Now, think of that particular building that you are fighting for in the context of all other buildings. What makes it unique, one of a kind? What makes it so worthy of keeping! Note, this is not for comparison's sake. This is the reason for 'being' for that building. Why people would tear down or demolish is because there is no reason for that building being that building anymore. I don't know whether i m fuzzing things further. For example, one lumps the building with other buildings as representative of say the post-independence era..i can jolly well preserve one and demolish the others.

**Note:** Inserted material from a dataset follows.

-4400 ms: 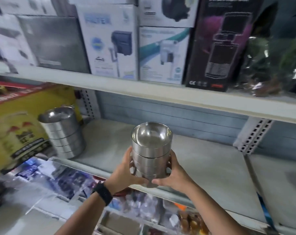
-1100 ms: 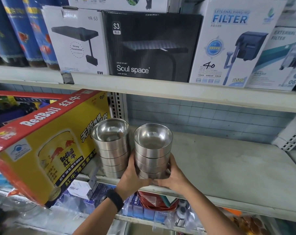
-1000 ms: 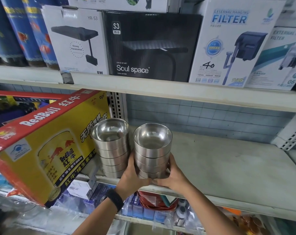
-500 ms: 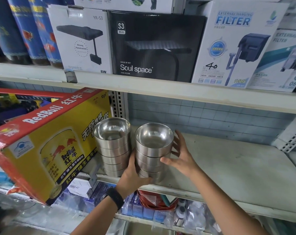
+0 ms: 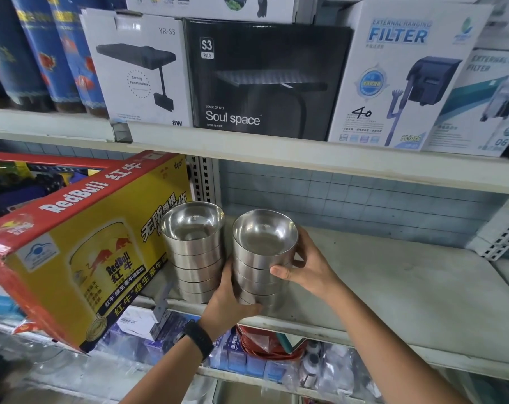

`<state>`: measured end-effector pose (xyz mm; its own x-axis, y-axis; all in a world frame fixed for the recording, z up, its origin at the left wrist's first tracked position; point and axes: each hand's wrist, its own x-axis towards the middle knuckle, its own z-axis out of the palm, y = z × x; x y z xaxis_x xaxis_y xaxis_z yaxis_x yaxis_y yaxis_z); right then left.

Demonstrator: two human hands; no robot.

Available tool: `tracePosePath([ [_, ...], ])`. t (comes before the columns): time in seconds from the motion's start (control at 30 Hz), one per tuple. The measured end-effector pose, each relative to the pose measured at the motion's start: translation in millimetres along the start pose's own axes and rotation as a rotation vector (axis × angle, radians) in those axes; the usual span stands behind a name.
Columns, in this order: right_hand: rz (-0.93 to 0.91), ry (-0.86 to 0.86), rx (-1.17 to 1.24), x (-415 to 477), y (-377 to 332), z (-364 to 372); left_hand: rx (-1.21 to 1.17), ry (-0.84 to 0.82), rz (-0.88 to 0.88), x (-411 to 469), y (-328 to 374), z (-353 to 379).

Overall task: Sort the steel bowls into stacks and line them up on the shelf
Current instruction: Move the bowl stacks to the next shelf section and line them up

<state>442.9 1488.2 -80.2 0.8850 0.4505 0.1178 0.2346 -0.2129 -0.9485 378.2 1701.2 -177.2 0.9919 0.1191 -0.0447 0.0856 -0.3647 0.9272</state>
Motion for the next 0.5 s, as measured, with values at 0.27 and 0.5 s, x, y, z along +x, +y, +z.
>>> tracePosePath([
  [0.27,0.089,-0.043,-0.016,-13.5,20.9,8.3,0.022,-0.005,-0.002,-3.9,4.1,-1.3],
  [0.5,0.189,-0.058,-0.091,-35.1,56.7,29.9,0.083,-0.003,0.012,-7.4,13.5,-2.9],
])
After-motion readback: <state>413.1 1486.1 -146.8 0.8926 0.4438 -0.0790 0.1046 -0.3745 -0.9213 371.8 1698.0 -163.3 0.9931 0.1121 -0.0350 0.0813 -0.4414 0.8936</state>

Derrida's differance was more akin to deferrance and it was a 'mash-up' of the words difference and deferrance. The similarity is that both did not see the artifice as an object in itself. They see it in context. Their difference i think is that I think Derrida sees difference cartesianly..3-2 is 1 while Deleuze sees difference as internal, for 'being'. 3 is 3, 2 is 2. 3 is not 2, 2 is not 3 so there is 2 and 3. HAHAHAHAHAHAHAHAHA.(These is what i get from a few weeks of internet philosophy surfing)

"r" said...

i thought koolhaas' "Preservation is Overtaking us" is very relevant to what we're discussing here. while preservation is vital in providing some form of continuity in the city, indiscriminate preservation is probably just as disruptive as destruction

solvent_d said...

i was hoping to flesh this topic out but seeing as how i'm tied for time:

doubt anyone would disagree with "r" on that point, except that all this talk begs the question who decides and by what criteria do we base this discretion?

our discussion so far has more or less been beating ard the bush of not responding to the 'real'-- almost palpable--memories of people. but first, who are these people? and why is regarding their memories so much more important than some other group's aspiration for change?

ultimately, is collective stupidity really justifiable or just a bite-the-bullet necessary evil of any democratic model?

Anonymous said...

I think one of the key points to note is that derrida had his major tool--the "differ'ance"--that was so thoroughly employed in all of his works.